Même si un infime pourcentage des participants va se mettre en selle le reste de la semaine, cela fait toujours des voitures en moins sur le bitume. Et cela démontre aux non-pratiquants que le vélo est devenu un sujet important auquel il va désormais falloir s'habituer.

Une ciclovia montre aussi à tous les habitants d'une ville, comment pourrait être celle-ci dépourvue de son trafic automobile, et qu'elle devient soudainement beaucoup plus vivable et respirable.

On ne peux donc qu'encourager toutes les cités de France et de Navarre à instaurer ce type de manifestation. Que vous soyez un village de 500 âmes ou bien une grande agglomération, une ciclovia portera haut-et-fort le message que le vélo est désormais le remède ultime pour redonner de la vie à nos villes.

Paris, une journée (totalement) sans voitures

La mairie de Paris l'a annoncé fin juin. Le 1er octobre prochain, la ville de Paris sera totalement sans voitures ! J'ai d'abord cru à un poisson d'Avril, mais après avoir vérifié la date, il semble bien que la capitale ait eu envie de frapper un grand coup.

"Sensibiliser les habitants à la nécessité de modifier leur comportement vis-à-vis de la voiture fait partie des objectifs de cette journée" est-il indiqué sur le site de la mairie.
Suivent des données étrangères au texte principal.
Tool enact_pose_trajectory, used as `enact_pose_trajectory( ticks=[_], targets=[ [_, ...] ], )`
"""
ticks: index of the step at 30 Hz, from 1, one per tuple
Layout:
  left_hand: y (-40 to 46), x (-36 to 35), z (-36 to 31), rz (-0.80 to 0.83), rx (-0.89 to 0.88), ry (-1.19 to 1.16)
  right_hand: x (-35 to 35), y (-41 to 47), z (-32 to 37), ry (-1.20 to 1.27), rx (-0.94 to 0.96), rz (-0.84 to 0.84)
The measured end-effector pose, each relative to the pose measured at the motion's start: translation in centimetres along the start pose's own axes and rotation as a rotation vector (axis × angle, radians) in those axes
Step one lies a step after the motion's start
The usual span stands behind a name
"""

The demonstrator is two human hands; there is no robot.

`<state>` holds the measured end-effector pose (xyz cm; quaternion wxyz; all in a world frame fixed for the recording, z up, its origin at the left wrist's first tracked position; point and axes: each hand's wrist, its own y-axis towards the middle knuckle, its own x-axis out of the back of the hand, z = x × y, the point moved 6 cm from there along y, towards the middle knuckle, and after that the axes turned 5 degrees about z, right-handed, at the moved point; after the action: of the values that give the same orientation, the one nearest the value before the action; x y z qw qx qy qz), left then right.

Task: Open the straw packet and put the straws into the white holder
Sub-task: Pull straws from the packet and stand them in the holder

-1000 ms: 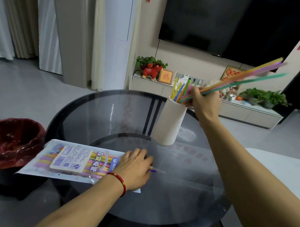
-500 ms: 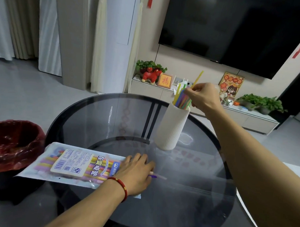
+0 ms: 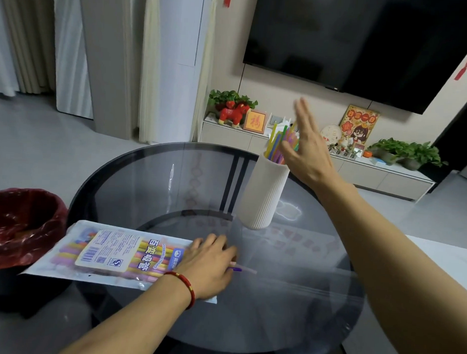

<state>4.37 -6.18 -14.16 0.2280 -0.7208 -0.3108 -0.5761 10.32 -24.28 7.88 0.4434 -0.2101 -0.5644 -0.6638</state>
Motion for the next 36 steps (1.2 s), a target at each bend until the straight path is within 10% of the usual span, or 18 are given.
enact_pose_trajectory(
  ticks=[6, 13, 20, 36],
  targets=[
    [0.1, 0.1, 0.1, 0.003, -0.002, 0.001, -1.3, -0.2, 0.1, -0.125, 0.028, 0.187],
    [-0.3, 2.1, 1.0, -0.044, -0.008, -0.016, 2.9, -5.8, 1.6, 0.077, 0.067, -0.263],
    [-2.9, 0.5, 4.6, 0.425, 0.026, 0.094, -10.4, -19.4, -0.6, -0.069, -0.069, 0.708],
    [-2.2, 3.7, 1.6, 0.064, -0.107, -0.08, -14.1, -21.6, 3.8, 0.1, 0.147, 0.474]
  ],
)
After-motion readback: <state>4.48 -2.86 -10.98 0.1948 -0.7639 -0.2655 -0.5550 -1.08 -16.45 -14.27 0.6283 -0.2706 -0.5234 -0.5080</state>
L'autre objectif étant aussi plus de simplicité au niveau du périmètre défini. Cette-fois, pas d’ambiguïté, c'est tout Paris intra-muros qui est concerné !

Un événement qui coïncidera avec la piétonisation des Champs-Elysées qui se déroule le 1er dimanche de chaque mois. RDV dimanche 1er octobre pour voir Paris qui respire (j'y serais).

¹ Guillermo Peñalosa à été commissaire aux parcs, sports et loisirs à Bogota. Il est l'une des voix internationales pour une meilleure répartition de l'espace public. Il est notamment à la tête de l'organisation "8-80 Cities" qui agit pour la transformation urbaine au service des habitants. Il vit aujourd’hui près de Toronto.